I know this usage but it seems that fun is different. Because it can be a noun and adjective so it is hard for me to distinguish whether it is a noun or adjective in this sentence:

That photo is fun.


----------



## Cagey

What do you think 'fun' would be if it is a noun in that sentence?


----------



## Sun14

Cagey said:


> What do you think 'fun' would be if it is a noun in that sentence?



I just don't know the difference because fun is really different because the word we know is either used as a noun or adjective but fun can be used both.


----------



## Cagey

_"Black"_ can also be a noun: _"Black is my favorite color."_


----------



## Sun14

Cagey said:


> _"Black"_ can also be a noun: _"Black is my favorite color."_



That's the tricky part because you won't consider back as a noun in this sentence: The desk is black but sometimes I can't distinguish the usage of noun or adjective in the sentence the photo is fun or She is fun.


----------



## suzi br

Sun14 said:


> I just don't know the difference because fun is really different because the word we know is either used as a noun or adjective but fun can be used both.



This is not an uncommon problem in English.  Lots of words can be classified differently according to their role in a sentence.  We have to pick up on the structural clues in the context.  We can even classify nonsense words just by the context.

She is xzby -> xzuby is functioning as an adjective (the verb to be and nothing else after the word xzuby are your clues)

She is an xzuby -> xzuby is functioning as a noun.
The use of an article (a/an /the)  is often clue to the noun function.

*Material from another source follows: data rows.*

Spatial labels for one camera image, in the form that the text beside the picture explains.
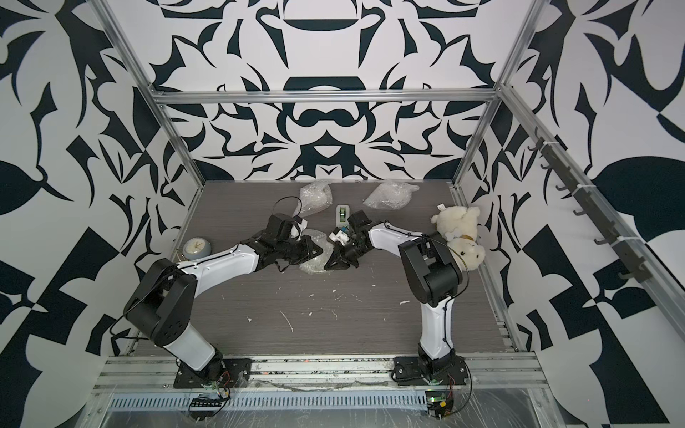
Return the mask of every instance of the black and white patterned wall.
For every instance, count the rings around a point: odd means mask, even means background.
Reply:
[[[173,105],[205,179],[451,179],[483,101]]]
[[[492,88],[530,0],[117,0],[159,90]],[[451,179],[482,103],[174,106],[206,179]]]
[[[54,427],[196,185],[84,0],[2,2],[0,111],[0,425]]]
[[[553,0],[513,81],[681,283],[684,6]],[[515,329],[571,426],[682,426],[685,344],[529,146],[502,107],[462,183]]]
[[[493,86],[531,0],[116,0],[159,89]]]

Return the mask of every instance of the wood grain floor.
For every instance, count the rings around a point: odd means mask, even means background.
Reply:
[[[274,201],[299,194],[299,183],[208,183],[184,239],[201,236],[213,252],[231,248],[265,227]],[[364,209],[371,219],[389,220],[414,231],[434,231],[436,205],[452,205],[446,183],[420,183],[409,205],[396,211],[364,207],[374,183],[334,183],[327,210],[307,217],[310,229],[335,228],[338,204]],[[292,214],[295,202],[277,211]],[[307,275],[297,266],[275,266],[237,277],[203,293],[192,309],[193,325],[225,354],[415,353],[421,337],[421,307],[412,295],[401,261],[372,251],[350,268]],[[460,352],[504,351],[502,337],[477,272],[453,310],[453,340]],[[168,355],[140,341],[136,355]]]

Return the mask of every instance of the plastic bag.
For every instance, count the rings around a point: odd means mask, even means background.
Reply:
[[[314,244],[319,245],[322,248],[323,253],[311,260],[308,260],[307,262],[300,264],[300,269],[310,275],[315,273],[324,273],[325,270],[323,267],[326,265],[328,259],[331,258],[331,254],[333,253],[333,244],[328,242],[326,235],[318,230],[306,229],[304,232],[302,232],[302,234],[311,236]]]
[[[331,193],[330,186],[328,186],[330,183],[328,180],[317,180],[300,188],[300,199],[302,200],[300,217],[316,214],[331,206],[333,194]],[[292,215],[297,214],[297,211],[298,209],[295,208],[295,212]]]
[[[399,210],[412,200],[412,192],[418,189],[418,186],[402,181],[381,183],[366,198],[364,205],[377,210]]]

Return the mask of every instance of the teddy bear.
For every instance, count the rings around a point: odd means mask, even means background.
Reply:
[[[478,207],[448,207],[431,218],[447,246],[454,250],[466,263],[466,269],[475,270],[485,258],[485,248],[476,243],[478,235]],[[464,269],[464,262],[454,255],[457,265]]]

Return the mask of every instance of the clock face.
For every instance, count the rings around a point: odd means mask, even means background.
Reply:
[[[186,242],[186,246],[184,247],[184,251],[187,254],[198,254],[200,251],[202,251],[206,246],[206,242],[204,239],[200,238],[193,238]]]

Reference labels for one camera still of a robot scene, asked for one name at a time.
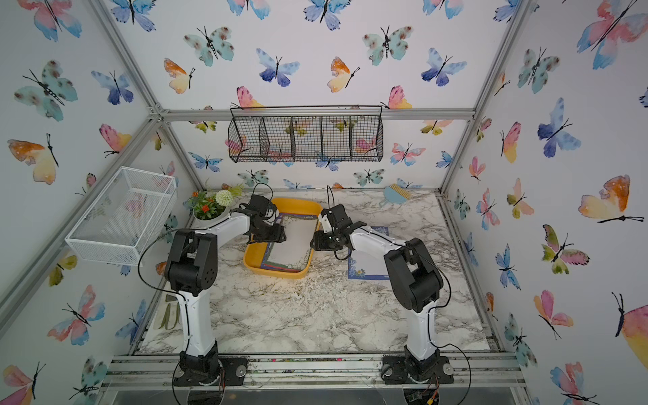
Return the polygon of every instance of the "butterfly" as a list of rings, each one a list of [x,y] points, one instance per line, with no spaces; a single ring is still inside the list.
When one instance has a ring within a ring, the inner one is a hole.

However in a series like: "she is an xzuby acowz" we can see that acowz is the noun and we class xzuby as the adjective there.

Can you classify these:
1. He is a fun guy.
2 We had fun at the beach.
3. Charades is a fun game.
4. She told me she thought cycling was good fun.


----------



## suzi br

Sun14 said:


> A: How do you think the activity the man is doing?



By the way  - this is not a good sentence. 
It could be re-written like this:
*What *do you think *about* the activity the man is doing?


----------



## Sun14

suzi br said:


> This is not an uncommon problem in English.  Lots of words can be classified differently according to their role in a sentence.  We have to pick up on the structural clues in the context.  We can even classify nonsense words just by the context.
> 
> She is xzby -> xzuby is functioning as an adjective (the verb to be and nothing else after the word xzuby are your clues)
> 
> She is an xzuby -> xzuby is functioning as a noun.
> The use of an article (a/an /the)  is often clue to the noun function.
> 
> However in a series like: "she is an xzuby acowz" we can see that acowz is the noun and we class xzuby as the adjective there.
> 
> Can you classify these:
> 1. He is a fun guy.
> 2 We had fun at the beach.
> 3. Charades is a fun game.
> 4. She told me she thought cycling was good fun.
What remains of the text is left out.